(Stored entries)
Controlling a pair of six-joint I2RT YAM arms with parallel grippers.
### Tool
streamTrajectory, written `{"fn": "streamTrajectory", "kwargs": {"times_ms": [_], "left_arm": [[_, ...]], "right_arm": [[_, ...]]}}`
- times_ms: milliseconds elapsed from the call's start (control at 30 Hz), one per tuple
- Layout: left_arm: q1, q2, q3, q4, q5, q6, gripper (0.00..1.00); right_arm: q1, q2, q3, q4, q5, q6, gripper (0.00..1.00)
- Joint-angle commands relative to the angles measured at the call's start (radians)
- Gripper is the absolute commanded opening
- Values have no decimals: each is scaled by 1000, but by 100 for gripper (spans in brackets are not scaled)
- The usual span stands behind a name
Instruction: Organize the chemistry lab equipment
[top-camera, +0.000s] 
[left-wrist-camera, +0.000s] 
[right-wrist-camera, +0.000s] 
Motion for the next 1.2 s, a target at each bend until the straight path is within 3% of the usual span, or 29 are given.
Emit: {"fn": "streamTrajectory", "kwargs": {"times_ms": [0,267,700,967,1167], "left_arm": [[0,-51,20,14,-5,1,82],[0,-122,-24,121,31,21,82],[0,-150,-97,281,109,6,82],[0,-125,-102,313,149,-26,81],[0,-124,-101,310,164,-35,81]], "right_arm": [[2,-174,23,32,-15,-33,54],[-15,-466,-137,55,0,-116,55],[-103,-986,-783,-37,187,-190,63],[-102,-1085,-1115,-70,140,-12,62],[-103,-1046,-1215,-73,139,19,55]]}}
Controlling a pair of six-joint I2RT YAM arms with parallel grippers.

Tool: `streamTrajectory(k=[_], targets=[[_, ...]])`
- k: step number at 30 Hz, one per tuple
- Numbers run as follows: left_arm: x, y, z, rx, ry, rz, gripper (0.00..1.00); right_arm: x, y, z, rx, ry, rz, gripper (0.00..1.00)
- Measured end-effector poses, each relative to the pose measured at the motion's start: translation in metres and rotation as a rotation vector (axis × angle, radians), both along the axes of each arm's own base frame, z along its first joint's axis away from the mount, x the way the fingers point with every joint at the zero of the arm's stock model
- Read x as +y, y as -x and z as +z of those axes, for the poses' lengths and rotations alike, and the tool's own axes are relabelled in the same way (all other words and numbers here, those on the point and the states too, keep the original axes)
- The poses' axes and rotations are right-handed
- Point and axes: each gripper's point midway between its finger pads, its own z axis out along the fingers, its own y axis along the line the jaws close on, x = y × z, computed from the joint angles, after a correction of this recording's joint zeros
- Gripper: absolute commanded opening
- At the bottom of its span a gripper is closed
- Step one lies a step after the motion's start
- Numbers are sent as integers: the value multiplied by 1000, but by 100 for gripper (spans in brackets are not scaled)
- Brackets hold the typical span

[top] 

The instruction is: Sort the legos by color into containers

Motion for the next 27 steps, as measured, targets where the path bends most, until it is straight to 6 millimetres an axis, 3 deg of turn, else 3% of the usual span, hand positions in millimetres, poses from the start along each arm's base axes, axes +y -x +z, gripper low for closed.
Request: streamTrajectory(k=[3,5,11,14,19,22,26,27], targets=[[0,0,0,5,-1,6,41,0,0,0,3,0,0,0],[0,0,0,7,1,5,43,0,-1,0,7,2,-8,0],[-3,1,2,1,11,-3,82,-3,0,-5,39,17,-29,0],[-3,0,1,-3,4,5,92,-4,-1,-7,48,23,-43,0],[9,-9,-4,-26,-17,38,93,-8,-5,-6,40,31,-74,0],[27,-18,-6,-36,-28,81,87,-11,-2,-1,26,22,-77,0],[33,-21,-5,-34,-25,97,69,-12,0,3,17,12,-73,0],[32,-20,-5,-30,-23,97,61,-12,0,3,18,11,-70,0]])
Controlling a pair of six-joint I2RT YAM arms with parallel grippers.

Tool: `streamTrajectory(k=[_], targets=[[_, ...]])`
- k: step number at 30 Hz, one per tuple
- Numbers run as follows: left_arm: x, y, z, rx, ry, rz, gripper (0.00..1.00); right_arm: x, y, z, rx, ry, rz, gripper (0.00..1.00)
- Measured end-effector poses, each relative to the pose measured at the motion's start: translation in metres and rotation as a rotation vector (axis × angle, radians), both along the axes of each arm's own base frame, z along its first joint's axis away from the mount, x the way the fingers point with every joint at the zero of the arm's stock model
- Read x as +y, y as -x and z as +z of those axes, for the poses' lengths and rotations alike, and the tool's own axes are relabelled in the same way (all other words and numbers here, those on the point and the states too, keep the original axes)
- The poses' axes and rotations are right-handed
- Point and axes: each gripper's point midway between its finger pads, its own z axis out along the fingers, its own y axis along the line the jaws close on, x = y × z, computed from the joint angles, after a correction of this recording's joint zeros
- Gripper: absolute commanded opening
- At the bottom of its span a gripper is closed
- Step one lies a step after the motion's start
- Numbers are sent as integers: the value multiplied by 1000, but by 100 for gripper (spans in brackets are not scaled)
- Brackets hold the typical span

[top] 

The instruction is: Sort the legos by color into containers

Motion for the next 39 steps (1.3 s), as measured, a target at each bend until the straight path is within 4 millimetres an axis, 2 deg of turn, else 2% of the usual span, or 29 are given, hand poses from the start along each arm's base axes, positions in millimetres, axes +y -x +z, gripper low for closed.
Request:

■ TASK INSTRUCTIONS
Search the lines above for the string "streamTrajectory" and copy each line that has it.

■ SOLUTION
streamTrajectory, written `{"fn": "streamTrajectory", "kwargs": {"times_ms": [_], "left_arm": [[_, ...]], "right_arm": [[_, ...]]}}`
Emit: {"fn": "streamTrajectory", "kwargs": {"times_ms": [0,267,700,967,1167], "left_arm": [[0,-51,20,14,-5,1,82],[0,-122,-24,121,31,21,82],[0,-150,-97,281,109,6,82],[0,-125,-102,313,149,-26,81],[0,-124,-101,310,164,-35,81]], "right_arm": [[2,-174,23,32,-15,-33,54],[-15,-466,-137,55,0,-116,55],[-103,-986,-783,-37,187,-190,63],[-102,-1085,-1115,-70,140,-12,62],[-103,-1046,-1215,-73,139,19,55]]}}
Tool: `streamTrajectory(k=[_], targets=[[_, ...]])`
Request: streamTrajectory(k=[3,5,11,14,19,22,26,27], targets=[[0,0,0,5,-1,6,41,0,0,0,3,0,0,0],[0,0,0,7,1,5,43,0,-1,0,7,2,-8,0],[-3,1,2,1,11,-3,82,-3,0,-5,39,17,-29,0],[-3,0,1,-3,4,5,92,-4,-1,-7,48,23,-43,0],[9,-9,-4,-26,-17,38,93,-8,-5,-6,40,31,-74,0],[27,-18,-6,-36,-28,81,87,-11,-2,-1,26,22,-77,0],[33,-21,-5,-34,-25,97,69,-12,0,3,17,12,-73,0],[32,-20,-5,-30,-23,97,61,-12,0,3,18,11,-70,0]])
Tool: `streamTrajectory(k=[_], targets=[[_, ...]])`

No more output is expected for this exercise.